We do not give investment advice, but we should be able to answer such question or at least to be able to direct the client to competent adviser. But I have no idea who can

perform , analyse, judge and approve or not the "level of diversification, degree of liquidity, and the potential risk/return " or to have a "written record demonstrating that a contemporaneous economic analysis showed that the investment alternatives were of equal value"

So, I am still in the dark, even though it seems to me that buying a piece a property that is clearly not a prohibited transaction and not financed, is no different and no riskier

than any equity investments for this particular situation.

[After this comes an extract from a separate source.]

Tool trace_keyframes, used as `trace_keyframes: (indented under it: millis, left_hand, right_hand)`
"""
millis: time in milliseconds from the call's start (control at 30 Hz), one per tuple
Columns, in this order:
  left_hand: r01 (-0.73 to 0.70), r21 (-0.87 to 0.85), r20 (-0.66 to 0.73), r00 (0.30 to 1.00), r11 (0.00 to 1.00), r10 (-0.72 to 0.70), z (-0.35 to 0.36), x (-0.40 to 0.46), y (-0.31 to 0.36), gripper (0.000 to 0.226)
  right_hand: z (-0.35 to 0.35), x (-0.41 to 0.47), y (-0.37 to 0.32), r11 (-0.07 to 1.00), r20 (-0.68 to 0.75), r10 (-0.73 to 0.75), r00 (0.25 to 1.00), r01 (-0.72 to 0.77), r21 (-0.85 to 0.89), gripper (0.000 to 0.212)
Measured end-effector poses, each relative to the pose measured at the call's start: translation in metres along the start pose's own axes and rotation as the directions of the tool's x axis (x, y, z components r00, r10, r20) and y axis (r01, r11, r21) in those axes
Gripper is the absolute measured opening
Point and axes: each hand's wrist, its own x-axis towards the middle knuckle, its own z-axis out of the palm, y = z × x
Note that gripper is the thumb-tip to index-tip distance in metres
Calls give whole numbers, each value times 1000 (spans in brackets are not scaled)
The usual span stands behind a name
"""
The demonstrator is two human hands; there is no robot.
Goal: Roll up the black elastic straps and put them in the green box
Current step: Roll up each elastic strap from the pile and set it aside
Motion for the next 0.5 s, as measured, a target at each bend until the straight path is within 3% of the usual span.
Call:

But I may be wrong and it would not be the first time....:)

Posted

I wouldn't be overly concerned with the diversification and potential risk/return factors. Liquidity, yes; it's easy to think you're going to sell this in 5 to 7 years but selling a property is not always that easy. Also someone also has to put a fair value on this each year. And you can't file a 5500-SF.

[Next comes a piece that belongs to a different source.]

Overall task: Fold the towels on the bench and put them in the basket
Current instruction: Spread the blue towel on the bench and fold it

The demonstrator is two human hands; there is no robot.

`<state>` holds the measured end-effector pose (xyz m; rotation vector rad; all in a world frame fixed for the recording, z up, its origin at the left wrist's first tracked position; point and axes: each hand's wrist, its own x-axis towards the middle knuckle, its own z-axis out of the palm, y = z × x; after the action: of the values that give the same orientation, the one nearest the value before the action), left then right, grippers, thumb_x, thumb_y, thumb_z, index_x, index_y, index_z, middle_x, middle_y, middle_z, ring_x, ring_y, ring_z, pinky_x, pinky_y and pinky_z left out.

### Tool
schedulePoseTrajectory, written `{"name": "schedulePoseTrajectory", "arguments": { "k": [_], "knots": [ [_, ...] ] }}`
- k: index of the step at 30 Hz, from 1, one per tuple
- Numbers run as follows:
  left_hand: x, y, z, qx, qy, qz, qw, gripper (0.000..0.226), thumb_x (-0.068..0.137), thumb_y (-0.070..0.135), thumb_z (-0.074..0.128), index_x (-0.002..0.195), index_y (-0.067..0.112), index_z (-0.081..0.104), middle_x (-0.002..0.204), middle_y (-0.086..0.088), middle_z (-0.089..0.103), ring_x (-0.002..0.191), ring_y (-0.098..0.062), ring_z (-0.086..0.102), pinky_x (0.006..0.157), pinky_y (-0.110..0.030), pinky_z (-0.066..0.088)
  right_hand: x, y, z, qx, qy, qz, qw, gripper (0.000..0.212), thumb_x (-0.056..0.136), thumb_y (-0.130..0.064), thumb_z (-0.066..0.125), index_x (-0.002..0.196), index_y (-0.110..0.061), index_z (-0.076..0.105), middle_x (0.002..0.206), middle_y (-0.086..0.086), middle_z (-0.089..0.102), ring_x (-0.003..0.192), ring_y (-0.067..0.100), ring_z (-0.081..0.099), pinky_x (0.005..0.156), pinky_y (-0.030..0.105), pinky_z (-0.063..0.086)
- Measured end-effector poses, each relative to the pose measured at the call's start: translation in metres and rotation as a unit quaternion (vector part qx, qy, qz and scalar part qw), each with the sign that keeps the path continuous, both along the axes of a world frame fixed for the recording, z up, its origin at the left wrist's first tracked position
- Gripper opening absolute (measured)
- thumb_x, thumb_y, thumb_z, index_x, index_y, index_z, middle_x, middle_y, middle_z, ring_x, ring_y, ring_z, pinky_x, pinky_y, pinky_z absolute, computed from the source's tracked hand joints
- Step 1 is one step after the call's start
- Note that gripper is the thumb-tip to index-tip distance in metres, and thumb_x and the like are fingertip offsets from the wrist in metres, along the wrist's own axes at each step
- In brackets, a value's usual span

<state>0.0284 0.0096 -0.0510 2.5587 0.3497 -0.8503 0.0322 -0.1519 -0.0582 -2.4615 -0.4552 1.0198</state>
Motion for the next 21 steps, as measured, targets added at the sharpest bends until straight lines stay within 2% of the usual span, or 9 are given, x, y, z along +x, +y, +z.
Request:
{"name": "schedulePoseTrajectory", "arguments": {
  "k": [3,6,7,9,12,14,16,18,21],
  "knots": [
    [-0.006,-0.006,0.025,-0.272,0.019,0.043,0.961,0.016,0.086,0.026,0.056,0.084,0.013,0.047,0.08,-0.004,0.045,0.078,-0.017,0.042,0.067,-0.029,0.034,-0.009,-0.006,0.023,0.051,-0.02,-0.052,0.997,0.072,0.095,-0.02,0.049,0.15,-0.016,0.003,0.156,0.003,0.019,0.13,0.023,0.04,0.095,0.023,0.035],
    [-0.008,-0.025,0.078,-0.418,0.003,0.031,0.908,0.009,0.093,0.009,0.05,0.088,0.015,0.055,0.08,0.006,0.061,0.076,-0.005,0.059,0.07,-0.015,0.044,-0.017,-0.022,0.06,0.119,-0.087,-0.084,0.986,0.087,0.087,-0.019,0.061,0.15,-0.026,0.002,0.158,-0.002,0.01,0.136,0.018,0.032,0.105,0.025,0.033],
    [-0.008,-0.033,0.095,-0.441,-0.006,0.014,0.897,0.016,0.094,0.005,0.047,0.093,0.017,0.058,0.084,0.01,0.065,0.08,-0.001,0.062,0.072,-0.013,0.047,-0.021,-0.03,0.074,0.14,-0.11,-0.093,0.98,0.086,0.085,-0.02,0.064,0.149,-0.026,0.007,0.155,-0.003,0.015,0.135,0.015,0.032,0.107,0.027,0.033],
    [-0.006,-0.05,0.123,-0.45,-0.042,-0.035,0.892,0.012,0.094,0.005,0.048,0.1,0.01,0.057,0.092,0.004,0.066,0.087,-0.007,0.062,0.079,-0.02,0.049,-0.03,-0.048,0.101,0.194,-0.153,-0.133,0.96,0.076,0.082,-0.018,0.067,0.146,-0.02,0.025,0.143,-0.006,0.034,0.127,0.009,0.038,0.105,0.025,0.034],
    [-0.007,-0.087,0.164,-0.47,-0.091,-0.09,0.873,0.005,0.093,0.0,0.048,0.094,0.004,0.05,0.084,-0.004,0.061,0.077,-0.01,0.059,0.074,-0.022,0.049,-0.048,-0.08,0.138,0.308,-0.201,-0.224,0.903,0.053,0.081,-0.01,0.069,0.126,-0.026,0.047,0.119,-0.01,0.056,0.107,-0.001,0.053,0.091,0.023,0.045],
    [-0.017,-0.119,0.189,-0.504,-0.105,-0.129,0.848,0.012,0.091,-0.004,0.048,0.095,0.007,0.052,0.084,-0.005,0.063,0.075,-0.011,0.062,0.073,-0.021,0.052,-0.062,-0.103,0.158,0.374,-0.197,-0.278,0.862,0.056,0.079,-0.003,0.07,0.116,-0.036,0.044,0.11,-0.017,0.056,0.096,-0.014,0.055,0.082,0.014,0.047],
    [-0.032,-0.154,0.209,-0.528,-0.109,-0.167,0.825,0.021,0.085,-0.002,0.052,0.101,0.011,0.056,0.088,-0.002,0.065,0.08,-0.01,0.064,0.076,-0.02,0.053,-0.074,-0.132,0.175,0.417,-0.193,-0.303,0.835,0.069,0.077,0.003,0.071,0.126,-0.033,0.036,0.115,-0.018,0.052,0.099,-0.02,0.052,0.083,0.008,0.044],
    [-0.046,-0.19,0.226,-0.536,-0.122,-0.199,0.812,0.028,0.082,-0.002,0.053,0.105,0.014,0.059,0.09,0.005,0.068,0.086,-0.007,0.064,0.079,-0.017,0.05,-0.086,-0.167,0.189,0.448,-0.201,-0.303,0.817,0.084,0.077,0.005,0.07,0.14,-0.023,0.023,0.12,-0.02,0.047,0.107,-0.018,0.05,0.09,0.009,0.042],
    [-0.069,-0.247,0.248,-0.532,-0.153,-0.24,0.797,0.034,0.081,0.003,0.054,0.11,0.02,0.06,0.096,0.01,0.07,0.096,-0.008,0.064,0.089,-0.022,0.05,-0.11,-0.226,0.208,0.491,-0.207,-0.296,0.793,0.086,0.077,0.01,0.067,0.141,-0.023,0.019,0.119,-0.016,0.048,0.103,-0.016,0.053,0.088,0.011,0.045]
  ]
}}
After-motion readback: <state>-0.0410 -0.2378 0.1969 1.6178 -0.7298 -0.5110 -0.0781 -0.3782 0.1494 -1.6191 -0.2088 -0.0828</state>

I think with real estate, you can go through a checklist and determine "yes, this is a fine investment for a retirement plan" but on a practical level, it's a (royal) pain in the butt at best. And for what...they're going to make above-market returns?...which simply reduce future contributions in a DB environment. I don't see the upside. Maybe I have a bias because on my end (as a TPA) everything just grinds to a halt when you have stuff like this in a plan.

Ed Snyder

Posted

From experience liquidity is a critical issue. Death, disability, plan termination, employment termination, depreciation of assets, etc. are all factors to be considered. Volatility of the investment portfolio and how it affects the management of benefit liabilities is worth thinking about. Increase in the plan's liabilities during a period of declining asset values may not be a desirable outcome in a DB plan. As you point out these issues exist when investing in equities, etc., however the issues are magnified when investing a majority of the plan's portfolio in a single illiquid asset with high risk/reward characteristic.

PensionPro, CPC, TGPC

Posted

FWIW:

If you really want to invest in this kind of stuff, consider the capital gains taxes (lower?) vs the regular income taxes (higher?). Is it truly best to invest within the plan like this? Perhaps use your pocket change (money outside the plan) to invest in this kind of stuff instead.